**Task statement:**
Within the listing below, give again exactly the lines between the one containing "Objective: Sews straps" and the one containing "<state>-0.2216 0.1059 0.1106", inclusive, pictures left aside.

**Raw data:**
---+---

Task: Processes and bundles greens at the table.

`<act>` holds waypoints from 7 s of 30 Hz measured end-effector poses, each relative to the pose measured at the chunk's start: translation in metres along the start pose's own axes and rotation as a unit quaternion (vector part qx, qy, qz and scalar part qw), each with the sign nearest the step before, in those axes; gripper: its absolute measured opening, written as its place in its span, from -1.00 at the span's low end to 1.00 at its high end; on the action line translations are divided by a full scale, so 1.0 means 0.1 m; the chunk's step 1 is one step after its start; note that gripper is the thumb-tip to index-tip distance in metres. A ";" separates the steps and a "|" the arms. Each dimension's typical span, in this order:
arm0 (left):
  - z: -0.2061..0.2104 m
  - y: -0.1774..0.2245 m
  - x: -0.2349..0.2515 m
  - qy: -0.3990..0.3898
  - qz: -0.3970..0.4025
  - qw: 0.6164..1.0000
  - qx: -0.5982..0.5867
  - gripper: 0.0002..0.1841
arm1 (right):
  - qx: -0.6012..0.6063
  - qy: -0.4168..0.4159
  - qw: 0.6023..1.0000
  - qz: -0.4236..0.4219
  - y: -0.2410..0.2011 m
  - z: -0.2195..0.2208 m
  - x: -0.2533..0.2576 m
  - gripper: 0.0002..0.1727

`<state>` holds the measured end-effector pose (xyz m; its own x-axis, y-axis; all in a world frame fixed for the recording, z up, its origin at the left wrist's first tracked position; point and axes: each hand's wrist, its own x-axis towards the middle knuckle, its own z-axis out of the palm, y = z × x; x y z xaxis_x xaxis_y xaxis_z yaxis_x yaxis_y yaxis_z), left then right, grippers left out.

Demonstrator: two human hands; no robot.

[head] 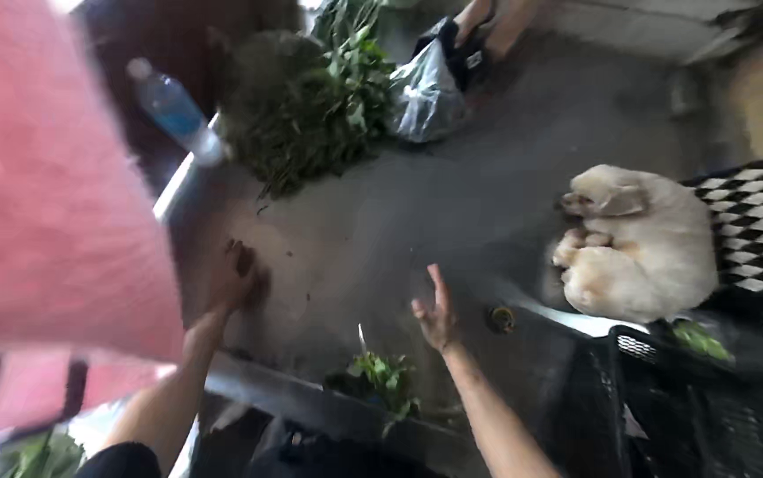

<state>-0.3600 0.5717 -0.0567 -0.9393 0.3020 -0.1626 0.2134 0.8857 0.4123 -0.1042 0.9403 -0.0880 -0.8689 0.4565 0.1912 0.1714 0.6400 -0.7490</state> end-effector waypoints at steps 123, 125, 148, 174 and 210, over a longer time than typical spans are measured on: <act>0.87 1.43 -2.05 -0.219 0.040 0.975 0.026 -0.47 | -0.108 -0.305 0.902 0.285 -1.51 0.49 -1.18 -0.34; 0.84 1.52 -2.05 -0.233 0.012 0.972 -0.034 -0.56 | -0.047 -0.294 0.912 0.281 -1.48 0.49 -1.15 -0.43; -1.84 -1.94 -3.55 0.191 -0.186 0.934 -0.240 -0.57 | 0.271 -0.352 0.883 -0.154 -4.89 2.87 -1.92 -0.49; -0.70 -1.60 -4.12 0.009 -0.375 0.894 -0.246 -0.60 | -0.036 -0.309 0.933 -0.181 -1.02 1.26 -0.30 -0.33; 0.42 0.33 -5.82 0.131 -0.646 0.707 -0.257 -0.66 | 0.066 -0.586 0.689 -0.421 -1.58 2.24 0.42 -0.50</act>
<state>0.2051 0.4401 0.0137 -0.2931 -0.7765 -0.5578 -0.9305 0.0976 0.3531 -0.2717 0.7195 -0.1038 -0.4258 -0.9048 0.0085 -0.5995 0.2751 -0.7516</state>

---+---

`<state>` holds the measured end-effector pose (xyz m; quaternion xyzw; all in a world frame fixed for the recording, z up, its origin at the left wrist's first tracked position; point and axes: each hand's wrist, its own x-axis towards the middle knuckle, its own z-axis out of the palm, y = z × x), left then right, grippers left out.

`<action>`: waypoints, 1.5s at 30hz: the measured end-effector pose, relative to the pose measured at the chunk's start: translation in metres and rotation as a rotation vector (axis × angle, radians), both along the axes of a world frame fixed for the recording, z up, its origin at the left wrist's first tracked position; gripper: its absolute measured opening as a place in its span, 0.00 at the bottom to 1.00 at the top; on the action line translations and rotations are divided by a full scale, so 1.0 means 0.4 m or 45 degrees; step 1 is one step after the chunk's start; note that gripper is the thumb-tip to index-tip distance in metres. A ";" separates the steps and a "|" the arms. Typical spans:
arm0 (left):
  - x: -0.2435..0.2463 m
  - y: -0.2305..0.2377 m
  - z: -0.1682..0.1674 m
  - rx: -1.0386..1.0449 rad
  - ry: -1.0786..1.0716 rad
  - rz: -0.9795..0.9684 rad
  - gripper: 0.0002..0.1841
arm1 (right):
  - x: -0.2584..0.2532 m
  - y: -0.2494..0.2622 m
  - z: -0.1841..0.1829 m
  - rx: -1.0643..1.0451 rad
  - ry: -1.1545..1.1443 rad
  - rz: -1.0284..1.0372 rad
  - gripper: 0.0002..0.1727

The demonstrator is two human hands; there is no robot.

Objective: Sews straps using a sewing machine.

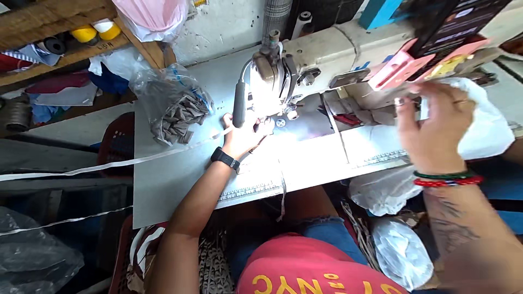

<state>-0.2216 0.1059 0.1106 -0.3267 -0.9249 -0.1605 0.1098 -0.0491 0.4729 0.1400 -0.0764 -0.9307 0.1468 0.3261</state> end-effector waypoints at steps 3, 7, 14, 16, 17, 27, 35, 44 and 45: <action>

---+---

**Written reply:**
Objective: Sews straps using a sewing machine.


<state>-0.2216 0.1059 0.1106 -0.3267 -0.9249 -0.1605 0.1098 -0.0491 0.4729 0.1400 -0.0764 -0.9307 0.1468 0.3261</state> end-effector waypoints at steps 3, 7, 14, 16, 17, 27, 35, 44 and 45: <action>

The response is finished.